Возможно, луна (да еще без фонтана) – как раз то место, где я, как читатель, могу отгородиться от шума и попытаться создать свой образ. Вопрос лишь в том, хочу ли я творить на луне…

А теперь посмотрим на стихотворение в целом:

_____________________________
Иосиф Бродский. Из цикла "Римские элегии"

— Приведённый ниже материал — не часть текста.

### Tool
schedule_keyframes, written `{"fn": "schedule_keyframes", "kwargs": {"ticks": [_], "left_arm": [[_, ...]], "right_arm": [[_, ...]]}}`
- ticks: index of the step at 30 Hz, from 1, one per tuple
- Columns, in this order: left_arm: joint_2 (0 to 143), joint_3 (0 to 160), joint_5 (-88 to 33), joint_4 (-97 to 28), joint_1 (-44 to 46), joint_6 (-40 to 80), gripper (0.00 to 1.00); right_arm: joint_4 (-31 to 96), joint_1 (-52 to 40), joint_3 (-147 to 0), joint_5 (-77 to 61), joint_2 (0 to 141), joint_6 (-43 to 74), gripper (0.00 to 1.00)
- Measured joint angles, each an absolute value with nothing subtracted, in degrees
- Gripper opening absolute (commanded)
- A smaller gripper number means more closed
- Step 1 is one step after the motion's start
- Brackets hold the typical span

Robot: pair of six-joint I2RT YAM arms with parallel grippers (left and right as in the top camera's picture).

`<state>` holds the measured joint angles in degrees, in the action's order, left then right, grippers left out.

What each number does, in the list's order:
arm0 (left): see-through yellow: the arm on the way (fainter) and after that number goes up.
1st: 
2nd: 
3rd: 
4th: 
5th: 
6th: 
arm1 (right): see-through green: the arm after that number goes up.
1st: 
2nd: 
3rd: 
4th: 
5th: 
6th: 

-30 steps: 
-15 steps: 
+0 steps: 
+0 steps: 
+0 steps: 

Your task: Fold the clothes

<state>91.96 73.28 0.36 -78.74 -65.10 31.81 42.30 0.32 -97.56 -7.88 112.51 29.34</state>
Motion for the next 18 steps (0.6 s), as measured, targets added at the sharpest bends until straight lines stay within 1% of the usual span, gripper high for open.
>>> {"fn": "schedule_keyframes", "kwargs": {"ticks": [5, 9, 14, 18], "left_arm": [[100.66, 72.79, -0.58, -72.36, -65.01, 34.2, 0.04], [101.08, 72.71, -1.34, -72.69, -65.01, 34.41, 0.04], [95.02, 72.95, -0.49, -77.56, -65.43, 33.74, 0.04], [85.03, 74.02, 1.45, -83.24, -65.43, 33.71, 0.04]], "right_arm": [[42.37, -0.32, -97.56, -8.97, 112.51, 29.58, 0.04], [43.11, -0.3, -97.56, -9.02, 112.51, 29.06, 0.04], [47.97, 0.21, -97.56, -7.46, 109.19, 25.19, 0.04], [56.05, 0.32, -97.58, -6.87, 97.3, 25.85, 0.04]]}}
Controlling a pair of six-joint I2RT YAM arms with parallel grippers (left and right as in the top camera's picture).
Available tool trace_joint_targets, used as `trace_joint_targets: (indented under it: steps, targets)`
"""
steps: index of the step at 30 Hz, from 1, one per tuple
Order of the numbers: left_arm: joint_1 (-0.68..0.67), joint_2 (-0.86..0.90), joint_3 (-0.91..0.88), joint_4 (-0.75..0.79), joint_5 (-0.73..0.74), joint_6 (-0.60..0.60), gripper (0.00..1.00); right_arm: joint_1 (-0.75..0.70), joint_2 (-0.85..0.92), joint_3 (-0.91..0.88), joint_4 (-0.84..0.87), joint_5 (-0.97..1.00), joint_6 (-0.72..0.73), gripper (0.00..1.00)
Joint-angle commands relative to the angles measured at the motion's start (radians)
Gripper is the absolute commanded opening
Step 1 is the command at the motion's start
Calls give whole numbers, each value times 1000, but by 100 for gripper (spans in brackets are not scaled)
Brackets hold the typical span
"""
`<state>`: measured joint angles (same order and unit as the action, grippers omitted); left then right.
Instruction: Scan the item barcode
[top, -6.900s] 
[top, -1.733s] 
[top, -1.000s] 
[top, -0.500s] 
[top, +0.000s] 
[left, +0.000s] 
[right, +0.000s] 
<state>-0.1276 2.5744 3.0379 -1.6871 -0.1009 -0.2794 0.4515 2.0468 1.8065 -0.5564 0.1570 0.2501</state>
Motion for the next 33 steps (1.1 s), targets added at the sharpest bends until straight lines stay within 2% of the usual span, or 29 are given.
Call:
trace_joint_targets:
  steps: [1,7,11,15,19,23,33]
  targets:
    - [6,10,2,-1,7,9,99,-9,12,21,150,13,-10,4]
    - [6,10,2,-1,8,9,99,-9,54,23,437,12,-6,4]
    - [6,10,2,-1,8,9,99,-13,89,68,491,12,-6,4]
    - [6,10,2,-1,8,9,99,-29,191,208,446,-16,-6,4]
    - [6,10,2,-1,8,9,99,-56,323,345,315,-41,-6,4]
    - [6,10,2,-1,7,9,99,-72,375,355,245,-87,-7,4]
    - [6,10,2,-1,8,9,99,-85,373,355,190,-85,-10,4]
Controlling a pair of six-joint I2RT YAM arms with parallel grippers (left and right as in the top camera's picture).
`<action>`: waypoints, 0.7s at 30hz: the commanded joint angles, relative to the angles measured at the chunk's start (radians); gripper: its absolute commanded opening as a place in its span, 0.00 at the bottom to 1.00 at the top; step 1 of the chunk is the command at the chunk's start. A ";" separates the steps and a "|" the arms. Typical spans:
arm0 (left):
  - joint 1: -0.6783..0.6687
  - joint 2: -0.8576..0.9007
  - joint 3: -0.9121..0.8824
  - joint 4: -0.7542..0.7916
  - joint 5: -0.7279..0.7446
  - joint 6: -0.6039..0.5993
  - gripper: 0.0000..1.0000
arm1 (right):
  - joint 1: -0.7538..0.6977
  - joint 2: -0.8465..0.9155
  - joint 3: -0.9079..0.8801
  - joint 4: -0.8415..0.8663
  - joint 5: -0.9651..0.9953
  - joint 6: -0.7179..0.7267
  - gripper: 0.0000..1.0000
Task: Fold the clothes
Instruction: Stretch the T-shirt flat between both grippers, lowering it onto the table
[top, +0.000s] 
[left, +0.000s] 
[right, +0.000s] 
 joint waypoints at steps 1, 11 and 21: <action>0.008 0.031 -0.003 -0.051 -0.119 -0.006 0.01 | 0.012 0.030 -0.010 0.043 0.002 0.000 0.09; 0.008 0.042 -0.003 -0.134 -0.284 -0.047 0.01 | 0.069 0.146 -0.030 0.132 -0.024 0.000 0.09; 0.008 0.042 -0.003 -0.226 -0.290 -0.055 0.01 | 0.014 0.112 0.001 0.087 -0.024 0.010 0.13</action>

Пленное красное дерево частной квартиры в Риме.
Под потолком - пыльный хрустальный остров.
Жалюзи в час заката подобны рыбе,
перепутавшей чешую и остов.
Ставя босую ногу на красный мрамор,
тело делает шаг в будущее - одеться.
Крикни сейчас "замри" - я бы тотчас замер,
как этот город сделал от счастья в детстве.
Мир состоит из наготы и складок.
В этих последних больше любви, чем в лицах.
Как и тенор в опере тем и сладок,
что исчезает навек в кулисах.
На ночь глядя, синий зрачок полощет
свой хрусталик слезой, доводя его до сверканья.
И луна в головах, точно пустая площадь:
без фонтана. Но из того же камня.

Можно сказать, что главная тема стихотворения Бродского – шум. Но это не шум грядущих перемен, и не шум безликого хаоса. Это шум, в котором поэт видит черты интимно близкие – и ему самому, и читателю. Но сложить эти черты воедино очень трудно. В безликих складках, то есть, в самом шуме, в конечном счете, оказывается «больше любви, чем в лицах». Стихотворение – приглашение к сотворчеству, к совместному преодолению шума. Именно поэтому Бродский является для меня очень хорошим раздражителем в тех случаях, когда речь идет о моем собственном творчестве. Но это же приглашение к сотворчеству скрывает в себе и большую опасность. Всегда есть соблазн воспроизвести шум, мелодию стиха – в надежде на то, что в нем сохранятся те черты, которые мы ценим у Бродского. Но в дубликате, чисто случайно, может оказаться намного «меньше любви», чем в оригинале.